PreparedStatement prepStatement = getSession().prepare(“INSERT” + “ INTO bookinfo (bookid, title, author) VALUES (?, ?, ?);”);

A BoundStatement object is then used to invoke a prepared statement and insert (bind) parameters into it:

BoundStatement boundStatement = new BoundStatement(prepStatement);

getSession().execute(boundStatement.bind(1002,”Databases”,”Miller”));

The query builder API might be even more convenient to use in a Java program since no CQL statements must be written but instead a Select, Update, Insert or Delete object can be used to represent a query:

– the QueryBuilder.select method returns a Select object.

– the QueryBuilder.insert method returns an Insert object.

– the QueryBuilder.update method returns an Update object.

– the QueryBuilder.delete method returns a Delete object.

Method chaining can be used to set more restrictions for each operation. The Select object has for example a from method that defines the keyspace and the table (column family) name and a where method that specifies restrictions on columns:

Select select = QueryBuilder.select().all()

.distinct().from(“library”, “bookinfo”)

.where(eq(“title”, “Databases”));

ResultSet results = session.execute(select);

Similarly, the Insert object has a methods insertInto and value to insert data into a column family:

Insert insert = QueryBuilder.insertInto(“library”, “bookinfo”)

.value(“bookid”, 1002)

.value(“title”, “Databases”)

.value(“author”, “Miller”;

ResultSet results = session.execute(insert);

A mapping manager in conjunction with annotations (similar to JPA and JDO as described in Section 9.3) can be used to map Java object to cassandra tables.

8.3.2 Apache HBase

HBase stores tables in namespaces.

image Web resources:

Apache HBase: http://hbase.apache.org/

documentation page: http://hbase.apache.org/book.html

GitHub repository: https://github.com/apache/hbase

HBase offers a command line interface with its own commands like create, put and get.

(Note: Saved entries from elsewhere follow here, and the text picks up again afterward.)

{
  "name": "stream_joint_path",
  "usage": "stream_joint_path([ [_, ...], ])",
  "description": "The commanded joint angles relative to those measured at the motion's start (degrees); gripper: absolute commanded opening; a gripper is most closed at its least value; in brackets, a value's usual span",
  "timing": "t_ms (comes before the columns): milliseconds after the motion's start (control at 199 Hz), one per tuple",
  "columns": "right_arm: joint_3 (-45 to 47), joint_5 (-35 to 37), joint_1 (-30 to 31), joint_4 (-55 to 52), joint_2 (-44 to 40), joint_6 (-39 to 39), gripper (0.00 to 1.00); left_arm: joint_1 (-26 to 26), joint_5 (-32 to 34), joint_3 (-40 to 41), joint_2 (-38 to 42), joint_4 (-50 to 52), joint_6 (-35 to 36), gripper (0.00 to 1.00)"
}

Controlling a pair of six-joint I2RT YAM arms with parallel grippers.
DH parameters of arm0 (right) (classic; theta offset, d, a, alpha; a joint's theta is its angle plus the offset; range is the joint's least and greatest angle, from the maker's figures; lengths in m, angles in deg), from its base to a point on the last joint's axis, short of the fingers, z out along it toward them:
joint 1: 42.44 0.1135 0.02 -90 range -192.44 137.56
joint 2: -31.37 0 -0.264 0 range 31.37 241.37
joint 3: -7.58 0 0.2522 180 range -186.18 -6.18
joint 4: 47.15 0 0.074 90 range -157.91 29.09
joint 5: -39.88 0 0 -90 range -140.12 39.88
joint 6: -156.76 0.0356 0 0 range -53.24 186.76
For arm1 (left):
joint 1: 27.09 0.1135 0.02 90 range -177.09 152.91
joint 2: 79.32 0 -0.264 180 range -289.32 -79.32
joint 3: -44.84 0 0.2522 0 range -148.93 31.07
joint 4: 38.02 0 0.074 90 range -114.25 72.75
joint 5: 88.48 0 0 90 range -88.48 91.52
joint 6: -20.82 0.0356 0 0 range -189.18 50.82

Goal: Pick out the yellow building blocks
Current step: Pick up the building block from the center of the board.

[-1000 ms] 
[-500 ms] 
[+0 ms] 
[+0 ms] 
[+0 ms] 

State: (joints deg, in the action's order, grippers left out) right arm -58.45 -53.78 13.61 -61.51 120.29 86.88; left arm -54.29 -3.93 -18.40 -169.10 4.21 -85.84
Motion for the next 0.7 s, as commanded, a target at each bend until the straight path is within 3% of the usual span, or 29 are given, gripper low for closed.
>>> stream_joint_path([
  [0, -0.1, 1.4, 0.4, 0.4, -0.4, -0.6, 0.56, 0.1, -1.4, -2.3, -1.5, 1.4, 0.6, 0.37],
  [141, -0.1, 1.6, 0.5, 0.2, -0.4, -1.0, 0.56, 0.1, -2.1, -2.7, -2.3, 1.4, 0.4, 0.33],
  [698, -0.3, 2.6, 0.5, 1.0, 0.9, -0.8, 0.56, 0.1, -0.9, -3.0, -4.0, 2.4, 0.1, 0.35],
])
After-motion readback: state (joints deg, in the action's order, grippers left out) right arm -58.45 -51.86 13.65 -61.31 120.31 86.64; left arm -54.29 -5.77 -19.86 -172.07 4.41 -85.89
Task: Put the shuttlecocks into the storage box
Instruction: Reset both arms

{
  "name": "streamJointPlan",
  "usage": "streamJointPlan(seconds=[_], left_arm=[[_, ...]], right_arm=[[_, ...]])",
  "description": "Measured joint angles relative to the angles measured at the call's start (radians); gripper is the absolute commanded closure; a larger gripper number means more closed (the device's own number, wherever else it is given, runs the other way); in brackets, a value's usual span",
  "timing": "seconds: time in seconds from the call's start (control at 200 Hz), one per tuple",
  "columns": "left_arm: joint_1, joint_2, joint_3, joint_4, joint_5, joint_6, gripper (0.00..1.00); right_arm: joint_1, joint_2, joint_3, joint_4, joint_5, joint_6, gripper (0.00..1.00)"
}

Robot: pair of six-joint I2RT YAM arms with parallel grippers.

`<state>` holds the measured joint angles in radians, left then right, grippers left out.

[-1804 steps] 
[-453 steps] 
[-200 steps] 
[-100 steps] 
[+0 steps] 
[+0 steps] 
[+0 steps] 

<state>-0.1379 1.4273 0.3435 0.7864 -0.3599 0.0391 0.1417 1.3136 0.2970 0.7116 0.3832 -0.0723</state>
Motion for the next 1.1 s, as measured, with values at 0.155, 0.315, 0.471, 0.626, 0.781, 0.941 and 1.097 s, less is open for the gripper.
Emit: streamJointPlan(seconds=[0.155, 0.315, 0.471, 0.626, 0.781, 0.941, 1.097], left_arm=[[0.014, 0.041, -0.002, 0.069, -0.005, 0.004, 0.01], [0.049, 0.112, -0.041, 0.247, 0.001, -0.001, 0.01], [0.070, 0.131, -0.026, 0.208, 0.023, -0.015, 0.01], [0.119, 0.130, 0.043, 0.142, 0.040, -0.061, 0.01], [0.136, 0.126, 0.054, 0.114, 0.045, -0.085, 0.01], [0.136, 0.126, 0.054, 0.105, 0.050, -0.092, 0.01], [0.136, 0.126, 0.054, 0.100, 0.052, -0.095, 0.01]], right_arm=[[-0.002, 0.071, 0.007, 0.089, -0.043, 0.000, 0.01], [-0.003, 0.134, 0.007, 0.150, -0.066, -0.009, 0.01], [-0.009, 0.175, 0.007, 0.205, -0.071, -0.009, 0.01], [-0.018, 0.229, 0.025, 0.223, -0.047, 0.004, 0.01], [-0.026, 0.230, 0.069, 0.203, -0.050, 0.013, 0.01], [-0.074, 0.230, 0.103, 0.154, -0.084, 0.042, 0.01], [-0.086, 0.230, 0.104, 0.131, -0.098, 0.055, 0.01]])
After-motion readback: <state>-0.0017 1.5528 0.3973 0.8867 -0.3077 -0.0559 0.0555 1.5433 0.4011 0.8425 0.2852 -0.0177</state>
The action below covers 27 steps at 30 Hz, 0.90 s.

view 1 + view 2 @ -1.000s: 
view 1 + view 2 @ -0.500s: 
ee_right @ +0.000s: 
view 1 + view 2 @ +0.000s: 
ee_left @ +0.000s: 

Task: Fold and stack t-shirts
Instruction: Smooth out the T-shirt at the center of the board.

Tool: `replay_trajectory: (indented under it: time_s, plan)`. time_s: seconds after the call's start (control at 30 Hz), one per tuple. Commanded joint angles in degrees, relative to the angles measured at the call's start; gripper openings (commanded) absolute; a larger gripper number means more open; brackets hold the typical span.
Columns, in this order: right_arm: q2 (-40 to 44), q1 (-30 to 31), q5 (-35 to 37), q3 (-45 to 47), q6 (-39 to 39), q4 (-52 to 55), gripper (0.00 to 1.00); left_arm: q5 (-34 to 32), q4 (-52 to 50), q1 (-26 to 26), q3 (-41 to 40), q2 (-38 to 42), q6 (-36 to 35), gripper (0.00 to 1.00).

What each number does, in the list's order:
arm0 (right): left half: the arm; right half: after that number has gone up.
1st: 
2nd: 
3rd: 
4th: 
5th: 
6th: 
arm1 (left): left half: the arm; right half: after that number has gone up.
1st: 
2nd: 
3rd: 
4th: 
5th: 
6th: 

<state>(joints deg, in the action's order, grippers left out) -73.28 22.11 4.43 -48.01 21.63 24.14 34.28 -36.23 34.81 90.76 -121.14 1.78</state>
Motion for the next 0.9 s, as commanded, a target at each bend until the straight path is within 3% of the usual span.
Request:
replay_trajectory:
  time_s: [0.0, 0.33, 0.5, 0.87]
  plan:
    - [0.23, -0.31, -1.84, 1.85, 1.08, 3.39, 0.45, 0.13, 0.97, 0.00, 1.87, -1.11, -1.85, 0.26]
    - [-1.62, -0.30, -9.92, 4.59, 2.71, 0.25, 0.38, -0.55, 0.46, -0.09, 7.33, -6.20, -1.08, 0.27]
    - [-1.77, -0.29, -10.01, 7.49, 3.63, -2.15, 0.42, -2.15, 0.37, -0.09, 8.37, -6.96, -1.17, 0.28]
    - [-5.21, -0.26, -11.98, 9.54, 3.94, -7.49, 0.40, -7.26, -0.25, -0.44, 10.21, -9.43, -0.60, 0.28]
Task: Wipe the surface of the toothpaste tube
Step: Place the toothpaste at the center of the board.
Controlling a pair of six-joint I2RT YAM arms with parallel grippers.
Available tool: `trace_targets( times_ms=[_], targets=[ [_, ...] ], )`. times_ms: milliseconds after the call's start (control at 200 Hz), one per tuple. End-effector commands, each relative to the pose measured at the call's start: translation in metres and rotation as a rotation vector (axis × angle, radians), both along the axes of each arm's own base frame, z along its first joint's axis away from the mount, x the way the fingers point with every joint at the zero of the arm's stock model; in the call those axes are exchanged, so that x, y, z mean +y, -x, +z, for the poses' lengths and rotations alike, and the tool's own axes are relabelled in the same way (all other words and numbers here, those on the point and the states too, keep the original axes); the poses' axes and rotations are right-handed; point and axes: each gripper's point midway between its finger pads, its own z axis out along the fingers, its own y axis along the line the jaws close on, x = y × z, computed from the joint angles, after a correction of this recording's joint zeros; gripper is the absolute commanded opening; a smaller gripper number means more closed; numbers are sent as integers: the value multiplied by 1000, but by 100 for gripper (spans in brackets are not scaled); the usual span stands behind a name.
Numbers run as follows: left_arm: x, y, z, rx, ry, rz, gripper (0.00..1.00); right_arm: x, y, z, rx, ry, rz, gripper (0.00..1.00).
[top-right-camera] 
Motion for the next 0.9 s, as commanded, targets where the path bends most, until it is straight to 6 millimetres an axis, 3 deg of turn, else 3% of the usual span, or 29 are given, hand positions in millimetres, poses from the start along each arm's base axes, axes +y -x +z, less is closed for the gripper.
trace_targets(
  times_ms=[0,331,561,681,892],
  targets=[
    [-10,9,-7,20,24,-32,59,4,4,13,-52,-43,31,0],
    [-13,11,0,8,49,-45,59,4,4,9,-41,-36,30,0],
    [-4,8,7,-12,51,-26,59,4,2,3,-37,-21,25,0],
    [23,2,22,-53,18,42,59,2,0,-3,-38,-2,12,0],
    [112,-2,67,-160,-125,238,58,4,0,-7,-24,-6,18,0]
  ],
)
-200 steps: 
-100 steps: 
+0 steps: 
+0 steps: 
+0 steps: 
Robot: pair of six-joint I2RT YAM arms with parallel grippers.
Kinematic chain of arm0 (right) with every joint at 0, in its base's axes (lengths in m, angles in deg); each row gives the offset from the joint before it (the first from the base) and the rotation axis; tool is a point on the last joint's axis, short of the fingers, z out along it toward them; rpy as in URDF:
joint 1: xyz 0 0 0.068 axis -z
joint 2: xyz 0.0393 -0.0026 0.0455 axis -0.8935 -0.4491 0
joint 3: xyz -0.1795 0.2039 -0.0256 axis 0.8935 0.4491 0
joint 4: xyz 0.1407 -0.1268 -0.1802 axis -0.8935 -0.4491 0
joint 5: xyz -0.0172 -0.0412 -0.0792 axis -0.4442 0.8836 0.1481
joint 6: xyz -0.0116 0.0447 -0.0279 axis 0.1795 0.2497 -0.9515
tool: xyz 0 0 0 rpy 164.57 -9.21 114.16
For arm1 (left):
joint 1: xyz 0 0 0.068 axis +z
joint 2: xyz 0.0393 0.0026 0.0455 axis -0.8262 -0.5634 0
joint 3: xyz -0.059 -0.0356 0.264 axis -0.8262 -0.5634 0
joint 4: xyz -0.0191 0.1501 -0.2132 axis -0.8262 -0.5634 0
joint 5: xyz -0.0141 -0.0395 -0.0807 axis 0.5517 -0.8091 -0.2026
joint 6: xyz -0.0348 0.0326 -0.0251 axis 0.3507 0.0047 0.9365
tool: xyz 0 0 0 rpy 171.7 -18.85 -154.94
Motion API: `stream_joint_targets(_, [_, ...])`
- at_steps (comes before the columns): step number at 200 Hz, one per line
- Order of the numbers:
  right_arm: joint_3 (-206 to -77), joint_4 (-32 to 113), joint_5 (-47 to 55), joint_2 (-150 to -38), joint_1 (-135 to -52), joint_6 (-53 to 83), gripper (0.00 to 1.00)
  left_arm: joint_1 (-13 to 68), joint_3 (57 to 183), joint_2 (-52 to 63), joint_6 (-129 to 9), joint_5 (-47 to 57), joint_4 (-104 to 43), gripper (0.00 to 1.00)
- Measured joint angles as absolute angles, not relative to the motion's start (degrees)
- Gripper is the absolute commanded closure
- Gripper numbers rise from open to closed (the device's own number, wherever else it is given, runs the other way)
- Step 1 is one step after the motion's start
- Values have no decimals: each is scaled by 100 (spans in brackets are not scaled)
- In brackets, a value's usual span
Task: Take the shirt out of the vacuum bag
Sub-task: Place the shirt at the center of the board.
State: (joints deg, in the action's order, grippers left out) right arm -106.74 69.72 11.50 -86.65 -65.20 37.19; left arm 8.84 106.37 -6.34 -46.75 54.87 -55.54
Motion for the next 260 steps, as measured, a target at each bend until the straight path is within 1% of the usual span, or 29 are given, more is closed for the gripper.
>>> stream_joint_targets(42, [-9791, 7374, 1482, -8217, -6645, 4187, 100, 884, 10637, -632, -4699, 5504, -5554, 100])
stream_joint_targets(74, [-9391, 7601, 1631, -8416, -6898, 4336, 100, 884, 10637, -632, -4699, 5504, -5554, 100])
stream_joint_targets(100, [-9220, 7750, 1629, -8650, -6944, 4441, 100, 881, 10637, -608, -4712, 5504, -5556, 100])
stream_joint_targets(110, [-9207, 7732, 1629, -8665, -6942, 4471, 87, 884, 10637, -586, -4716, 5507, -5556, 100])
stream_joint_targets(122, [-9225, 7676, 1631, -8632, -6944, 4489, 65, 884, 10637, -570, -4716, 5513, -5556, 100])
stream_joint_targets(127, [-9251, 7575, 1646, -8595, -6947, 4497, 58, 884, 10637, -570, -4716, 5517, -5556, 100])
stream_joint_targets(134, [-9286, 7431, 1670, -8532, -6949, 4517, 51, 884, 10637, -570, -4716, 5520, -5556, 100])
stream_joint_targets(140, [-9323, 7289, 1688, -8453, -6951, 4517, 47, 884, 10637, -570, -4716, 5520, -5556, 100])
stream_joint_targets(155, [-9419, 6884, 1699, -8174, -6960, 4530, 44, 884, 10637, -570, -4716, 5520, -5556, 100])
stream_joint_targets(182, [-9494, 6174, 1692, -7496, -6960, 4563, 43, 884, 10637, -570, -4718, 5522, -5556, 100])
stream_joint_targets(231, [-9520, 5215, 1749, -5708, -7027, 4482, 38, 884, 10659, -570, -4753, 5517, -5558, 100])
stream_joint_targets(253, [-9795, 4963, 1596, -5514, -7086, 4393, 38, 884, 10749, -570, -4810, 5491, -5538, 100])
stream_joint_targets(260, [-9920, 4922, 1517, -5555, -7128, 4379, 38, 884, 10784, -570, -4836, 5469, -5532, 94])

The table name and the column family name have to be specified in the create command; in our book example we create a table Book and a column family BookInfo:

create ‘book’, ‘bookinfo’

With the put command we can add information for a book where the BookID is used as the row key and the column name consists of the column family name (BookInfo) and the column qualifier (Author and Title) separated by a colon:

put ’book’, ’1002’, ’bookinfo:author’, ’Miller’

put ’book’, ’1002’, ’bookinfo:title’, ’Databases’

With the get command, the values of all columns in a row (for a row key) can be obtained:

get ’book’, ’1002’

With the scan command all rows in a table (or a subset of all rows) can be obtained:

scan ’book’

In the Java API, the Admin class is used to create a table (HTableDescriptor) and a column family as well as a column inside the table (both with HColumnDescriptor).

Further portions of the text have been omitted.